それぞれタイプも違ってるし、作風も変わってたりするけど
それぞれの特徴(女の子にひたすら一途、甘酸っぱい感傷的な恋、表情で魅せるストーリー)に関しては
この頃から既に立派な武器として存在してたんだなあ・・・っていうのが確認出来て
その意味では収穫のある再読だったなあ、と思えましたし
単純に今との比較も楽しかった(笑)。何より今一緒に切磋琢磨しているであろう3人の作家が
かつても一堂に会していたっていうのはちょっとした命運なんかも感じたりしてね。
既にこの頃から戦いは始まっていたのかも、ですね。
これは適当な発言ですけど(笑)。

ただ、「宇宙撃滅隊」はともかく(オイ)他の二作品に関しては今読んだ方が色々と面白かったりするので
その意味でも機会があればどうぞ、って話ですね。
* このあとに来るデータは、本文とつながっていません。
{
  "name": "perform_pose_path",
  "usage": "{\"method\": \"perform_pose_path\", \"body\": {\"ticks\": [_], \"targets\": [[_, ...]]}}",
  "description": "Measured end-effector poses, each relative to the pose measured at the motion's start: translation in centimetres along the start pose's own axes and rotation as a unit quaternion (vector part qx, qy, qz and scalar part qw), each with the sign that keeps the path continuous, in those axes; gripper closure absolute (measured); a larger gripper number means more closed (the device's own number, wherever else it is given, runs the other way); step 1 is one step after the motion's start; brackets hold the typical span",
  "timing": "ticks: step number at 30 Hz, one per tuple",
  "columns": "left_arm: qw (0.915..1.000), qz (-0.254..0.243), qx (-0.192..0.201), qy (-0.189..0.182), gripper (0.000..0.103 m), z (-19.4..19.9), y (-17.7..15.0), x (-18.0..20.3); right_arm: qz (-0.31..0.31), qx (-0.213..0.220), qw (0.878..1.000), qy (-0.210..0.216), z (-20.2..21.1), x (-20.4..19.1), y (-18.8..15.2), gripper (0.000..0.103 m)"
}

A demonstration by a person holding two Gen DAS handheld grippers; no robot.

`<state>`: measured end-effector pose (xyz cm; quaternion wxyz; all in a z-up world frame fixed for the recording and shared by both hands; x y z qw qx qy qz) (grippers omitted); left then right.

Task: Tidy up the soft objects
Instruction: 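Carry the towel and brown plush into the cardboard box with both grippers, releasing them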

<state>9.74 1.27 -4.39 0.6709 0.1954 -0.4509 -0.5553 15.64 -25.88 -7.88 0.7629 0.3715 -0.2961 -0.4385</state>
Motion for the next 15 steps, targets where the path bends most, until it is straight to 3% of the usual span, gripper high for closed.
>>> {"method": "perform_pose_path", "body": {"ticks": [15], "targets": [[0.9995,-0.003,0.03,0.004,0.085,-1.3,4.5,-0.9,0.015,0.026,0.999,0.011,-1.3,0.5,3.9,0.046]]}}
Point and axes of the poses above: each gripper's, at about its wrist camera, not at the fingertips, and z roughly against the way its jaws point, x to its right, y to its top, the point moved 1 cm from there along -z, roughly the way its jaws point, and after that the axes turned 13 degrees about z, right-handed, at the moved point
「流星ストーム」もかなりの完成度だったし
何より「island」は今読んでも本当に面白く価値があると思ったので・・・。
両方とも初連載の単行本に入ってて今でも読めますので。
同時にそれぞれの方向性も改めて見えて来ました。
恋染は少年の気持ちを、パジャカノはとにかく切なさと儚さに重きを
二セコイは少々強引かもしれませんがドラマ性を重視してお話を作ってるんでしょうね。
それに加えてとにかく印象に残る表情で魅せるっていうのも確かな特徴で。
その辺を意識してれば割とどれも気持ち良く読めると思いますけど。
ただ、基本揺れ動き展開っていうのはどの作品も変わらなくてその辺は桂/河下センセの影響が強い気がします。
少なくともTo LOVEに影響受けてる作品っていうのは一つもないんじゃないかな・・・。
あれは揺れ動き云々とは途中から無縁になってた作品なので
ある意味真似るのは難しい作品ですよね(笑)。
だからこそオリジナリティが逆に確立されてた感もあったんですが。


ちなみに古味先生も濱田先生もほぼ同世代なのでその意味でも応援してます。自分も頑張らなくちゃ!